Plentz äußerte zudem den Wunsch, dass wenn die Familie nach Schwante ins Schloss ziehe, sie auch irgendwie im Ort ankommen. Er sagte, man sei im Gespräch und man habe auf zwischenmenschliche Weise erklärt, was den Menschen im Ort der Weg durch den Park bedeute. Jetzt gehe es um den Kompromiss, mit dem die Besitzerfamilie, aber auch die Schwantener leben könnten. Das sei zum jetzigen Zeitpunkt noch offen. Das neue Konzept mit Kunst und Kultur sowie mit diversen Feiern, sei schon ziemlich viel. Nun müsse man sehen, wie man weiter zusammenkomme. Er lobte die Bewohner aber auch für ihr Engagement. „Wir hatten lange nicht so ein Dorfgefühl“, so Plentz.

Uta Hoffmann (SPD) merkte an, dass ein Vertrag geschlossen worden sei, wo drei Parteien etwas zu sagen haben. Mit denen, die die Grunddienstbarkeit angeht, sei jedoch zunächst nicht gesprochen worden. „Wir haben den Pfund der Grunddienstbarkeit da, wir können nicht sagen: Augen zu und durch.“ Sie sagte aber auch, dass auf der anderen Seite durchaus zugehört werde. Man müsse aufeinander zugehen, und es müsse ein anderer Anfang gemacht werden, auch wenn es nicht der Wunschanfang sei.
Dirk Jöhling (BfO) sagte, dass die Grunddienstbarkeit nicht gelöscht werde, sondern der Inhalt der Vereinbarung werde verändert. „Wir reden über ein Privatgrundstück, und wir werden für Schwante eine tolle Lösung finden, die anders ist.“ Er sagte auch, dass die neue Familie hier leben wolle und sie es befremdlich finde, was im Ort geschehe.

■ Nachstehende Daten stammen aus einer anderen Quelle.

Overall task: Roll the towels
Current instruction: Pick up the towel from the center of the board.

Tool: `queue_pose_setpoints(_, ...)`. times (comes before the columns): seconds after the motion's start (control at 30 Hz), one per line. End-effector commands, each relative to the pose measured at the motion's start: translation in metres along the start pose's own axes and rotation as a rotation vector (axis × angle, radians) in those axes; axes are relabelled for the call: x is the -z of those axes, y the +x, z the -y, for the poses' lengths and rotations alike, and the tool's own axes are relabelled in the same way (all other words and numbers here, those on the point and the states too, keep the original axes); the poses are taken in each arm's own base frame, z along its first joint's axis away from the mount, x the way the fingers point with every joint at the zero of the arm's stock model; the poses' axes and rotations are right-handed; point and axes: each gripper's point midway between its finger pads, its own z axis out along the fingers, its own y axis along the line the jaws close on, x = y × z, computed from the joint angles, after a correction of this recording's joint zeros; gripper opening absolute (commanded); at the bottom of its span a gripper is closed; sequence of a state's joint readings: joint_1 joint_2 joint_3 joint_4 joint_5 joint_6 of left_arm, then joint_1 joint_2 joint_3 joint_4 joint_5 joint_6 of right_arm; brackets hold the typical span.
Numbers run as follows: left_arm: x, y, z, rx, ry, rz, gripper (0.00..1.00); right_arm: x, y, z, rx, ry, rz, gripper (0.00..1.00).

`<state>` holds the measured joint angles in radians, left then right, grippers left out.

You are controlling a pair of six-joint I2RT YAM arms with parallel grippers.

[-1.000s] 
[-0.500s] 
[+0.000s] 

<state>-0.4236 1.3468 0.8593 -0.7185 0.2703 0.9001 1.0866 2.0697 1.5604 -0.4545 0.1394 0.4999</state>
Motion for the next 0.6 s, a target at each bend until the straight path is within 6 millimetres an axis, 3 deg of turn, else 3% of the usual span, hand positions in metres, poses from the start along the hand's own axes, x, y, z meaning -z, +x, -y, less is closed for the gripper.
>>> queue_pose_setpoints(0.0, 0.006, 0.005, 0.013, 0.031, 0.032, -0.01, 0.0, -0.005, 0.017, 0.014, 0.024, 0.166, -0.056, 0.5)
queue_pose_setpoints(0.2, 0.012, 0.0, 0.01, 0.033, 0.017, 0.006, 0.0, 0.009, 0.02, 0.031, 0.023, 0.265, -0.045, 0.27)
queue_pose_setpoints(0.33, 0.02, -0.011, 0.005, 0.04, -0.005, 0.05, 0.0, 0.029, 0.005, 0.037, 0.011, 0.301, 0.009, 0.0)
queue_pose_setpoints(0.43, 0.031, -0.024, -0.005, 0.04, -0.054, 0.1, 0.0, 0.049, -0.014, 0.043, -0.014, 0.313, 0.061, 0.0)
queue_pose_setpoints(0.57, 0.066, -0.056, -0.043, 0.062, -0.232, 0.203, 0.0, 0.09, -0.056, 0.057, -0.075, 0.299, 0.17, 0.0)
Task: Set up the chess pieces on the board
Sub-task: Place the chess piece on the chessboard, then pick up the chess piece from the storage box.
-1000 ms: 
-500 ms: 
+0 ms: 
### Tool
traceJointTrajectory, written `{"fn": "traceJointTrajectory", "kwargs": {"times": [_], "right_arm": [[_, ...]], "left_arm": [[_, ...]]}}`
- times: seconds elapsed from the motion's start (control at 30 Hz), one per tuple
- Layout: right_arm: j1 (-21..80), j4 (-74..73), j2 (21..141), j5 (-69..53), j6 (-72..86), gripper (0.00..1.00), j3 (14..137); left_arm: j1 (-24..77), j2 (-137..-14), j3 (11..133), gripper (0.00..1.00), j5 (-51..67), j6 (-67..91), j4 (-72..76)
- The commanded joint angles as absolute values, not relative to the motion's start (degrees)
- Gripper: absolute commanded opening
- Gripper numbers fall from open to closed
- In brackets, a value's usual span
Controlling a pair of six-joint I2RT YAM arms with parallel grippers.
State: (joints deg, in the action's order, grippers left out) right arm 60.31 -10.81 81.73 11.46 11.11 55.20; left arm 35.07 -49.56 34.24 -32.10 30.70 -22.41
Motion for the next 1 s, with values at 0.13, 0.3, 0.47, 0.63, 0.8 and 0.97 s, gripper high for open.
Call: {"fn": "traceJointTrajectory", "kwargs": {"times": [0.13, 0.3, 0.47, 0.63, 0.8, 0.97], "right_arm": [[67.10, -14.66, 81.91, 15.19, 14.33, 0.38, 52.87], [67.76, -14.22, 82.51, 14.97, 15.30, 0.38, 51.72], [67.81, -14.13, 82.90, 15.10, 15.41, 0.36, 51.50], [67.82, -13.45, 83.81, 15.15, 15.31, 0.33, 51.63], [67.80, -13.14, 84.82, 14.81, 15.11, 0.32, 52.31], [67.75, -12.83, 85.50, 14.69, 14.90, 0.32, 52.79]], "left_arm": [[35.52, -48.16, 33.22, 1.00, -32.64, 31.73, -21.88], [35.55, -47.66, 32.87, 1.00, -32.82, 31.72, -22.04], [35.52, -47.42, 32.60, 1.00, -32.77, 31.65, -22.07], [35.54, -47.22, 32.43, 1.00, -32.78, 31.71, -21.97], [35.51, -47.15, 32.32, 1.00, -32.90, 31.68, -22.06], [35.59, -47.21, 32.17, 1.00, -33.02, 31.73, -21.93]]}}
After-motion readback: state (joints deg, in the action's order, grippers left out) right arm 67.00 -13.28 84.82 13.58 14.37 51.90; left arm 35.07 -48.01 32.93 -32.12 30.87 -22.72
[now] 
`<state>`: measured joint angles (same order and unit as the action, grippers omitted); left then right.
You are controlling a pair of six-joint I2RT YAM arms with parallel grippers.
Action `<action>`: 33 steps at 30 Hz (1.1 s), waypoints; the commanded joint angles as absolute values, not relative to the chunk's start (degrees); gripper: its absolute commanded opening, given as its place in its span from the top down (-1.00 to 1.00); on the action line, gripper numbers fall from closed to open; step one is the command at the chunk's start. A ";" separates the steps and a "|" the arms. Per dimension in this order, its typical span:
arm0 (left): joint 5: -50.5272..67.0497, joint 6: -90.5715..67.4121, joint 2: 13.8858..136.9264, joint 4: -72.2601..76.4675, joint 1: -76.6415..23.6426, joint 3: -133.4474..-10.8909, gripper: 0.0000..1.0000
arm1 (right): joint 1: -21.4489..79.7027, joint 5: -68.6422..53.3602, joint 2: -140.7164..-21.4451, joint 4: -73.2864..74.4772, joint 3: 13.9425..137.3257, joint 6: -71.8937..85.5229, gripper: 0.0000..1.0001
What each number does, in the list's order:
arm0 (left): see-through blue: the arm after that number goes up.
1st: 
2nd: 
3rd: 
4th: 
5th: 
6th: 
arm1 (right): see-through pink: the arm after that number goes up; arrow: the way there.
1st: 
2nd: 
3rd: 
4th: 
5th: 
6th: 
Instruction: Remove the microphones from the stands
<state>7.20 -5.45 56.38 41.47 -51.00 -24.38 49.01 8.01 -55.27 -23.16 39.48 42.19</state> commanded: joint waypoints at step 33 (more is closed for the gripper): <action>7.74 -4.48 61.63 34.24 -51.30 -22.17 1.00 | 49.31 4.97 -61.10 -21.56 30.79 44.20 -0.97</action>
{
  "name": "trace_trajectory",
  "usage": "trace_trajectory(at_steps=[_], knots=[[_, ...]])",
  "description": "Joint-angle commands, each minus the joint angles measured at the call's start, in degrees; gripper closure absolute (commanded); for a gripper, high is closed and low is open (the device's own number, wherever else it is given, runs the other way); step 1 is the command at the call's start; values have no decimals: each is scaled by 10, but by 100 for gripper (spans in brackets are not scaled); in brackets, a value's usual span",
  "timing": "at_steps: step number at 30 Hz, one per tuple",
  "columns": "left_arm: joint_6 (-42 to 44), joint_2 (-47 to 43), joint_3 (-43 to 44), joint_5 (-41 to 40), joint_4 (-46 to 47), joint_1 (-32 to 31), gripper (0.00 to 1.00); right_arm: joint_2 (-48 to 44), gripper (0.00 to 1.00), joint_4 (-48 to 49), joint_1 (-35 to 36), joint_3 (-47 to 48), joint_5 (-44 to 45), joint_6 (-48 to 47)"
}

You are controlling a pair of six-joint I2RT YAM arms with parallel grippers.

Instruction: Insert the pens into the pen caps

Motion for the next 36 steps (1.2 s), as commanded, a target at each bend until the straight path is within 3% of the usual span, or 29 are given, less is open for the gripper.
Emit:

Während es Picknicks am Pfingstmontag machte sie diesen Eindruck jedoch nicht, und Jöhlings Aussage sorgte sowohl im Gremium als auch unter den Zuschauern für Unmut.

Bürgermeister Peter Leys warb unterdessen für Vertrauen. Bis jetzt sei nichts verloren und entschieden. Am 29. Juli findet die nächste Sitzung des Ortsbeirates in Schwante statt. Ziel ist es, dass dazu auch die Käuferin des Schlosses eingeladen wird.